Have done this road a number of times and it is fine. There are a few viewpoints as well.

Just watch out for the 'Pilgrims' and cyclists as it is one of the main routes to Santiago de Compostela.

There's an aire at St Jean de Pied Port as well.

Cheers,
Alan


----------



## barryd (May 9, 2008)

exmusso said:


> Have done this road a number of times and it is fine. There are a few viewpoints as well.
> 
> Just watch out for the 'Pilgrims' and cyclists as it is one of the main routes to Santiago de Compostela.
> 
> ...


You know what Ive noticed? Just about everywhere in France seems to be on the route to Santiago de Compostela.  I wonder when the British Tourist board will catch onto this and declare the M25 as being on it. 

Yes St Jean is worth a visit but the aire is nothing special and always busy and they are pretty sharp on checking tickets as well!


----------



## homenaway (Jul 27, 2005)

Hi,

We did it south to north last year and it's hardly a mountain pass as it's mostly through forests.

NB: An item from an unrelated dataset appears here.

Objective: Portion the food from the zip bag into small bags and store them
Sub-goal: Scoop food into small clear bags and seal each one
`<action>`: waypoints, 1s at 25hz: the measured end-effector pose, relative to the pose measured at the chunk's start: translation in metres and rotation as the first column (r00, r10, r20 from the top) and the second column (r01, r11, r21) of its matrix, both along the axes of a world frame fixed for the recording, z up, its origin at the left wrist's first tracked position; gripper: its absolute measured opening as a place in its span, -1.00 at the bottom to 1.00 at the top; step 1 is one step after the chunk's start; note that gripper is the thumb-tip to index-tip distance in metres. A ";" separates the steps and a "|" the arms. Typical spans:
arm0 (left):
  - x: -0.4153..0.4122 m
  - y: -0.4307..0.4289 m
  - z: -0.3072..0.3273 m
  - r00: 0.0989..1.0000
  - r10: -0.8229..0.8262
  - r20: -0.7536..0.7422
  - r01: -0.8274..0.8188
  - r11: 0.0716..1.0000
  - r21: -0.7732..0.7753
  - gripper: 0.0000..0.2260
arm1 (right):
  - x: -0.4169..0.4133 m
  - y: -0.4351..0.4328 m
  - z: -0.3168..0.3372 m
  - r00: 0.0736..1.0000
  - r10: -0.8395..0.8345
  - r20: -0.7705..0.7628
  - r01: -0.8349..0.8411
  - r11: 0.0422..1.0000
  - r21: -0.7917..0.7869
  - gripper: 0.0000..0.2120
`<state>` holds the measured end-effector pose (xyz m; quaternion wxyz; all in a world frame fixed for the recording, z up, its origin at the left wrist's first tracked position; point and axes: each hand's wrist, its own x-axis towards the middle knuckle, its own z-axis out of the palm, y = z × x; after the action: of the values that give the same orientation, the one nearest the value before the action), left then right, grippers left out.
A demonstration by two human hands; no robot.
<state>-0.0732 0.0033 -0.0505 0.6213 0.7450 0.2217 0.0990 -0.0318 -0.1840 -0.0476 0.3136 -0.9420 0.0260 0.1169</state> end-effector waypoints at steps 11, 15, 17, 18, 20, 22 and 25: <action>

As said watch out for pilgrims on foot and bikes - we also met an old-timer (vintage) tractor tugging one of those wooden shepherd hut trailers making slow progress up from France.

Steve


----------



## Easyriders (May 16, 2011)

Many thanks to you all for your helpful replies, that's our route pretty well worked out now.

We wouldn't normally choose to travel in July, more crowded, expensive and hot for travelling in a MH with no a/c!

But one of our sons, his wife, and 3 of our grandchildren are emigrating to Australia on July 2, so we want to see as much of them as we can before they go.

We will miss them terribly, but being on the road instead of stewing at home will help take the sting away.

Thank you again

John and Linda


----------



## Spacerunner (Mar 18, 2006)

Last we went to Portugal we took the French A64 then E5.
Very straight forward and fast if you want to get south quickly.


----------



## Easyriders (May 16, 2011)

Thanks, Spacerunner. We've been that route several times, and we are not in a hurry after Auvergne, so would like to see a different route.


----------



## BritStops (Mar 3, 2011)

Used the aire at St Jean too. Watched a great game of pelota there. Well worth it if there's a game on when you are there, but make sure you take sun cream, water and a hat, etc. as you are in full sun in the stands for the duration of the game.

Steve


----------



## barryd (May 9, 2008)

If you had time you could always go via Toulouse and Pau and drop down to Gavarnie and Pont D'Espagne. Not much of a detour and two of the most fantastic places in France IMO.


----------